地産地消を柱に経営多角化 マイクログリッド実証に挑戦

2020年11月4日

リソース生かし次の展開へ 本業とのシナジーを模索

このサービスに続くさらなる展開として、新たな事業も動き出している。地域マイクログリッドの構築実証だ。

今年度の経済産業省の地域マイクログリッド構築実証の事業者として、カーシェアリングの共同事業者であるREXEV、メガソーラーを所有する京セラ、需給コントロールシステムの開発と、デマンドレスポンスに対応できるリソースを有する「A.L.I Technologies」が採択された。

この3社に湘南電力、市を加えてコンソーシアムを設立。太陽光やEVをはじめとした調整力を活用し、マイクログリッド構築の可能性を探る。需給調整はコンソーシアムが担い、非常時の電力供給の一部を湘南電力が担う。

新規事業へのチャレンジに積極的な原社長

原社長は「カーシェアリングでリソースとなるEVを増やしてきたという下地があったことで、マイクログリッド実証につながった。法整備はこれからの分野なので、まずは課題をあぶりだし、将来的な事業の実現可能性を検証していく。雇用創出の観点からも、アグリゲーション分野に挑戦していきたい」と力を込める。実証は11月から始動する予定だ。その成否次第で、改正電気事業法で新たに導入された「配電ライセンス」制度への対応も視野に入る。
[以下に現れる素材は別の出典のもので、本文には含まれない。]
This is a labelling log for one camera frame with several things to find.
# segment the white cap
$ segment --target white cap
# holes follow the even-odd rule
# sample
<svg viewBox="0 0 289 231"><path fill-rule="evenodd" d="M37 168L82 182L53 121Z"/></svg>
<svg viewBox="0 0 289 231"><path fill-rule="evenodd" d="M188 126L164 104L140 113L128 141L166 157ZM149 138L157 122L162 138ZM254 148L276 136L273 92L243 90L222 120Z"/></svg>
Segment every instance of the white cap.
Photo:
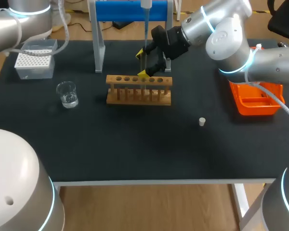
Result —
<svg viewBox="0 0 289 231"><path fill-rule="evenodd" d="M200 126L204 126L204 123L206 122L206 119L205 118L203 118L203 117L201 117L200 119L199 119L199 125Z"/></svg>
<svg viewBox="0 0 289 231"><path fill-rule="evenodd" d="M152 0L141 0L141 8L151 9L152 7Z"/></svg>

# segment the clear plastic box
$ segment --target clear plastic box
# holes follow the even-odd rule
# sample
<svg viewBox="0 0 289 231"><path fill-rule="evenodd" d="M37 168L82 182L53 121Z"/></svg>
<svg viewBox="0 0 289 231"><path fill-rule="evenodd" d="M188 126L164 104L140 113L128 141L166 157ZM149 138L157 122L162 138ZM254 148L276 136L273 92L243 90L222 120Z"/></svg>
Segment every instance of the clear plastic box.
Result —
<svg viewBox="0 0 289 231"><path fill-rule="evenodd" d="M58 47L56 39L44 39L26 42L22 50L33 53L49 53ZM30 56L18 54L15 69L21 79L43 79L52 78L54 71L53 56Z"/></svg>

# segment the white cable
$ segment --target white cable
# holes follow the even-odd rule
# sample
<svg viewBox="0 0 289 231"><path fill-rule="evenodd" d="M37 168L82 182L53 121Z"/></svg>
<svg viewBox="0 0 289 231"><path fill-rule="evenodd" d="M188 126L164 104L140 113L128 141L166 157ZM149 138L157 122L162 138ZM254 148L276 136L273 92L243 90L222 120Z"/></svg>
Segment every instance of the white cable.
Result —
<svg viewBox="0 0 289 231"><path fill-rule="evenodd" d="M255 53L261 49L261 44L257 44L257 47L256 47L256 50L253 52L253 55L255 55ZM272 92L270 92L268 89L264 88L263 86L259 85L259 84L255 84L253 82L249 82L248 81L248 71L249 71L249 67L250 67L250 64L247 65L247 69L245 71L245 81L247 84L253 86L253 87L256 87L256 88L259 88L260 90L262 90L263 92L265 92L267 95L269 95L273 100L275 100L289 115L289 108L279 100L279 98L277 98Z"/></svg>
<svg viewBox="0 0 289 231"><path fill-rule="evenodd" d="M8 9L5 9L5 8L0 8L0 11L6 11L8 14L10 14L10 11ZM15 45L12 47L15 48L18 46L18 44L20 43L21 41L21 38L23 36L23 31L21 29L21 24L20 24L20 21L19 19L17 18L17 16L15 14L11 14L11 16L15 19L16 21L16 24L17 24L17 29L18 29L18 33L17 33L17 41L15 43Z"/></svg>
<svg viewBox="0 0 289 231"><path fill-rule="evenodd" d="M32 53L32 52L23 51L23 50L20 50L20 49L12 49L10 51L11 52L17 52L17 53L22 53L22 54L27 54L27 55L30 55L30 56L50 56L50 55L55 55L55 54L63 51L65 49L65 47L67 47L68 42L69 42L69 32L68 32L68 27L67 27L67 24L66 24L66 19L65 19L64 0L59 0L58 1L58 7L59 7L59 14L60 14L60 17L61 17L61 20L62 20L62 23L63 23L63 26L64 26L65 34L66 34L66 38L65 38L65 41L64 41L64 44L62 45L62 47L60 47L59 49L57 49L55 51L49 52L49 53Z"/></svg>

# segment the wooden test tube rack
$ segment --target wooden test tube rack
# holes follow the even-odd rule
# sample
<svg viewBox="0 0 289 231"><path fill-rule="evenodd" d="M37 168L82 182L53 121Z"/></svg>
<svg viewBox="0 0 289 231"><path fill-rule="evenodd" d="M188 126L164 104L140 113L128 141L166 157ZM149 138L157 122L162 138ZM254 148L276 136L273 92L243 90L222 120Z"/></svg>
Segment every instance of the wooden test tube rack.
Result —
<svg viewBox="0 0 289 231"><path fill-rule="evenodd" d="M140 78L107 75L106 83L110 84L107 95L108 104L171 105L171 91L169 90L172 86L171 77ZM139 85L140 89L134 88L135 85ZM144 90L141 88L144 85L162 86L163 90Z"/></svg>

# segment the orange tray
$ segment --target orange tray
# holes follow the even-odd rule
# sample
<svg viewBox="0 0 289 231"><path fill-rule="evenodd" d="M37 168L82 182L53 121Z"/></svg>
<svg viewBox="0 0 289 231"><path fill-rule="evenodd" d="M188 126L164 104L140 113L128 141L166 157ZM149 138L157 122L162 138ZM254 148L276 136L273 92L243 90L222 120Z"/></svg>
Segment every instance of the orange tray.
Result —
<svg viewBox="0 0 289 231"><path fill-rule="evenodd" d="M269 116L276 113L281 106L262 90L247 84L234 84L229 82L236 106L244 116ZM283 98L283 85L273 83L260 83L277 98L285 103Z"/></svg>

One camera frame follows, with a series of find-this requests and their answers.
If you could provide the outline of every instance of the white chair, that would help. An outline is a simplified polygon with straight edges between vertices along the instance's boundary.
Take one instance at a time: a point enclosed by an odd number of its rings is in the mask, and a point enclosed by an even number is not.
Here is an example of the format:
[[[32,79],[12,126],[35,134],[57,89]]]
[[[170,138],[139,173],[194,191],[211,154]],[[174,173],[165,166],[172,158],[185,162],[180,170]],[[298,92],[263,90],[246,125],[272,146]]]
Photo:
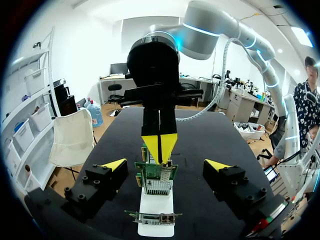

この10年、新規事業で獲得したノウハウやリソースを次の事業展開につなげてきた小田原ガスだが、本業の都市ガス事業とのシナジーに関しては、模索の途中だ。「ガスと電力のセット割は好評だが、その先のビジネスモデルは見えていません。湘南電力の事業が好調でも、脱炭素化で本業の先行きが危ぶまれれば、湘南電力の取り組みも座礁してしまいます」と原社長。自治体の表明が相次ぐ「50年ネットゼロ」を小田原市も宣言している中、持続可能な都市ガス事業モデルを見いだそうと、さまざまな方向性を探っている。

今年から地元の食の情報などを織り交ぜつつ、ガス機器を紹介する機関誌を発行し、顧客以外の住民にも幅広く配布している。こうした取り組みから新規顧客の獲得に着手。「広域的なインフラ事業者として導管を維持することが最初のステップです。その先の段階で、ゼロエミッションへの対応や、そこでの導管の活用の道を探っていきたいです」と語る。